--- Activity ---
Return the lines from the start of the data through the line with "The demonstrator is". Include both of those lines and no others.

(Collected data)

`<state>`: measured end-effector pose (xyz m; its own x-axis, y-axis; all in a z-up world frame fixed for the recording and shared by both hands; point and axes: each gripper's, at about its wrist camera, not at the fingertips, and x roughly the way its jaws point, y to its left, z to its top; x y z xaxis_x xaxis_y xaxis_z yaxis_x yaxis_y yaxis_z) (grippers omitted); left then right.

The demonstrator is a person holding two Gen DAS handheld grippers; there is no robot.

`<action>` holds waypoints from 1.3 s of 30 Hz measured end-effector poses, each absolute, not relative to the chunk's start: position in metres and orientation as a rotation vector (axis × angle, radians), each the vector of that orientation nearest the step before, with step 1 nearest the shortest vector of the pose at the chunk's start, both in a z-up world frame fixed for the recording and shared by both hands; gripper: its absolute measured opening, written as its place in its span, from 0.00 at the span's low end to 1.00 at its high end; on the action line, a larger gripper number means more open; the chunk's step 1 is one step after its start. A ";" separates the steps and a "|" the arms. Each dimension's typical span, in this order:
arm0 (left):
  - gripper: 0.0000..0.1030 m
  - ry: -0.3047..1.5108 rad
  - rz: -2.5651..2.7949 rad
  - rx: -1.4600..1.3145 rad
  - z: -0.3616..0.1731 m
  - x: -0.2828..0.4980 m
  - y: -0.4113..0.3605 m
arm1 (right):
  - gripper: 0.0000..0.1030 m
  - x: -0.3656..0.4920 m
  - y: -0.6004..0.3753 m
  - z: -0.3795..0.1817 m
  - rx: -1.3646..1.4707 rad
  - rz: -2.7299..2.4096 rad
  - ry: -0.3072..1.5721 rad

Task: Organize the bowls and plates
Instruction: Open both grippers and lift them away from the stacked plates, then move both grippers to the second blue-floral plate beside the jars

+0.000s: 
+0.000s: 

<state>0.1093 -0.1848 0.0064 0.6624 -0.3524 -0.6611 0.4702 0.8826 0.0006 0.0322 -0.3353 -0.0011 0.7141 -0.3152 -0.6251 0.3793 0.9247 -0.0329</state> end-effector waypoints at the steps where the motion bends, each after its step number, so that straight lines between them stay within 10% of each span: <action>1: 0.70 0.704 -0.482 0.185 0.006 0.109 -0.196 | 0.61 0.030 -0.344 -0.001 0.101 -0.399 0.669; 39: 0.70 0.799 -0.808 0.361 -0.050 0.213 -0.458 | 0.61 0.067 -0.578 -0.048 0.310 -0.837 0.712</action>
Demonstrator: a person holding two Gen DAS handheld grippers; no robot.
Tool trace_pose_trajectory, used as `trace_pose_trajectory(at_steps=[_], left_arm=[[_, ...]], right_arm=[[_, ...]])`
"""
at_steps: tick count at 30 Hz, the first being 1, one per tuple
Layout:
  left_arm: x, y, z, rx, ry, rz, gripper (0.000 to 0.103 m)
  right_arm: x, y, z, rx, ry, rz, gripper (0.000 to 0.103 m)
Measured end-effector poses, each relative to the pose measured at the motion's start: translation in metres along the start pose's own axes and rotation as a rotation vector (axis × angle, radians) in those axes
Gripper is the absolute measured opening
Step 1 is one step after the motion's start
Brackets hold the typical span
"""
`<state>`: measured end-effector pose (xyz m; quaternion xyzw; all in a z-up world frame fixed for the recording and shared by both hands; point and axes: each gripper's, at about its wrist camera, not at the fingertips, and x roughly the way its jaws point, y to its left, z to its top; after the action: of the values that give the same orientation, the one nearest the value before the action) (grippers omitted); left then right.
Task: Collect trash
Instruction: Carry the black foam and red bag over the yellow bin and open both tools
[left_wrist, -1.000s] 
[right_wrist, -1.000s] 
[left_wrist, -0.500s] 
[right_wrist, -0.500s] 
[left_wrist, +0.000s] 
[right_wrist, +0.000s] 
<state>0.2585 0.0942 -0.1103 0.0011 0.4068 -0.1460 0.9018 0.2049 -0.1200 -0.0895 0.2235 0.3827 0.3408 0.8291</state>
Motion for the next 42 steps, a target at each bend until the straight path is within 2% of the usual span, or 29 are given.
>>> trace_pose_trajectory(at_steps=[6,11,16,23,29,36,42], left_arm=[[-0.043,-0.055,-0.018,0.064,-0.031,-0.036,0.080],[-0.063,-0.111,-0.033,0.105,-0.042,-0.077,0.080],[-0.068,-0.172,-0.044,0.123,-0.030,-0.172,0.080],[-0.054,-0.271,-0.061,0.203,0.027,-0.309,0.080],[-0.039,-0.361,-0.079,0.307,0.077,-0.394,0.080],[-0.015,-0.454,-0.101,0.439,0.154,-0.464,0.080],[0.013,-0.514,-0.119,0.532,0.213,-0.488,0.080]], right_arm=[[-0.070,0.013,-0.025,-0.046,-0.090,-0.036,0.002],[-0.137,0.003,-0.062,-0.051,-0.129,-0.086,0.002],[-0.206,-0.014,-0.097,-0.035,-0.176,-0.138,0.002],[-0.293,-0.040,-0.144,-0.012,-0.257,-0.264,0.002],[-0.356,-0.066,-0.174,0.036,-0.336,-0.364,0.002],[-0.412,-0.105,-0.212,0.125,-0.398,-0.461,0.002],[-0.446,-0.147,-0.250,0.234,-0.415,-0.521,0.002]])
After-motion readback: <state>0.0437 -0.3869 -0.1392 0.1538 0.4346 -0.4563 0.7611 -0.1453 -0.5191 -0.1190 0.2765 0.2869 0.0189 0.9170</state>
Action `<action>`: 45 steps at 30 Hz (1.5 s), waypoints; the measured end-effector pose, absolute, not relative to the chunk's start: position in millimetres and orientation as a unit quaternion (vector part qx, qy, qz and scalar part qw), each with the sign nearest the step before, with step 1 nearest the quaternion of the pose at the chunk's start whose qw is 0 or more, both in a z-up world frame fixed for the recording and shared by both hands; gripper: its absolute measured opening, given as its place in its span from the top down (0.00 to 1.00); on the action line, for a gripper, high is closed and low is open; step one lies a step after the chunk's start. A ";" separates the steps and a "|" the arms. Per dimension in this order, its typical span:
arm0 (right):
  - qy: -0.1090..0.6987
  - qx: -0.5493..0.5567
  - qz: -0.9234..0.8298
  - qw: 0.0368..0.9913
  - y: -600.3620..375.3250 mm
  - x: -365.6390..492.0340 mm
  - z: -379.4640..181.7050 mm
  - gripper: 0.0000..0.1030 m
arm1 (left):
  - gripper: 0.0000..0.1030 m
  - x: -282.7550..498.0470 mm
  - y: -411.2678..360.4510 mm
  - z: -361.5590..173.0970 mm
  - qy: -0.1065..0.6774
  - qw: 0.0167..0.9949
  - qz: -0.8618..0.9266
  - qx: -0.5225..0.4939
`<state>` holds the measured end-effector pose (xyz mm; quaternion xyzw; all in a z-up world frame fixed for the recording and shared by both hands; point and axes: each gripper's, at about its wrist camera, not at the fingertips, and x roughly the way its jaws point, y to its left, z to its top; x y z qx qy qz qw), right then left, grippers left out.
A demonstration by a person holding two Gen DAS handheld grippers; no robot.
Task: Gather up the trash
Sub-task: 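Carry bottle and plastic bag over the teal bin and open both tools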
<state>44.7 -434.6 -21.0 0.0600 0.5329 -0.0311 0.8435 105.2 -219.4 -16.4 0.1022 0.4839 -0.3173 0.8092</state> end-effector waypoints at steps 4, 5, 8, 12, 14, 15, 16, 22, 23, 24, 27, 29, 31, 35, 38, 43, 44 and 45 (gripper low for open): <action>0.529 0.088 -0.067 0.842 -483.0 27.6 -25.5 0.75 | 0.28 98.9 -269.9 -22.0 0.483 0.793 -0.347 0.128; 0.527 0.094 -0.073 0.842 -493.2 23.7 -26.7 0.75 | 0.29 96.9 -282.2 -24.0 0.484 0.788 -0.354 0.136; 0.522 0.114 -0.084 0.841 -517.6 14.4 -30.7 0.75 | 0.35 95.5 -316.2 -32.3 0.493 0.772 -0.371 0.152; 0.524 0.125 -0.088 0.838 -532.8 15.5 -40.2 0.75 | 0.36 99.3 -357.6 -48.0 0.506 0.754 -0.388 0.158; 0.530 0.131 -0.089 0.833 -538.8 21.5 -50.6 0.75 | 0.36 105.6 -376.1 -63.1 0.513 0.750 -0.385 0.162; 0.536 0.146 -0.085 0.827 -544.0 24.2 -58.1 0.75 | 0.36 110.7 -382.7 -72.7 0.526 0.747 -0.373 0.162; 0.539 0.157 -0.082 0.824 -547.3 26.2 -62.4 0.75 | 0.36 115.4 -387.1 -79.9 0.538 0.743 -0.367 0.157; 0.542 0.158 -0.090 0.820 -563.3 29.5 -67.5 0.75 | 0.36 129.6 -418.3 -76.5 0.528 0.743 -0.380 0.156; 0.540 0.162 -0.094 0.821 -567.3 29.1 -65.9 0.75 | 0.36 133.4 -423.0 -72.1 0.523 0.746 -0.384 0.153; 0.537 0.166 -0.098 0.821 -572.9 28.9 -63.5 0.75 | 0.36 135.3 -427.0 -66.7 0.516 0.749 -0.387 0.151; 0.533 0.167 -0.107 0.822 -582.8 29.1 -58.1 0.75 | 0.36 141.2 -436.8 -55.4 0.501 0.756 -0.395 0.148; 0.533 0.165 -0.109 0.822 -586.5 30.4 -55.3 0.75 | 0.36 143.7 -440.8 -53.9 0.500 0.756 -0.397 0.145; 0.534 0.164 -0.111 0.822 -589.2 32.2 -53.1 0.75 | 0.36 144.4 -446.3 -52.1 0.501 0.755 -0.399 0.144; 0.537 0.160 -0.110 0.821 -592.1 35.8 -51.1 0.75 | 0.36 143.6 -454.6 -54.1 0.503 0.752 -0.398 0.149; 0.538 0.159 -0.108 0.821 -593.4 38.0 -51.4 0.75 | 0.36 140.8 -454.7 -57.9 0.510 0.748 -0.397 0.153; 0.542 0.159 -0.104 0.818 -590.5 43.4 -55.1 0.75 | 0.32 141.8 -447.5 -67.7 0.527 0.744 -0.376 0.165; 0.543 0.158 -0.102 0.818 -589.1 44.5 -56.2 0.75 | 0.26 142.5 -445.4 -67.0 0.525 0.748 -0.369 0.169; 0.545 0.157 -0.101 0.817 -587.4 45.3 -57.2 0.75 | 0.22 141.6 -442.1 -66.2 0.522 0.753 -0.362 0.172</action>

--- Answer for this exercise ---
`<state>`: measured end-effector pose (xyz m; its own x-axis, y-axis; all in a z-up world frame fixed for the recording and shared by both hands; point and axes: each gripper's, at about its wrist camera, not at the fingertips, and x roughly the way its jaws point, y to its left, z to its top; x y z xaxis_x xaxis_y xaxis_z yaxis_x yaxis_y yaxis_z) (grippers omitted); left then right.

The demonstrator is a person holding two Gen DAS handheld grippers; there is no robot.

There is nothing else to the answer.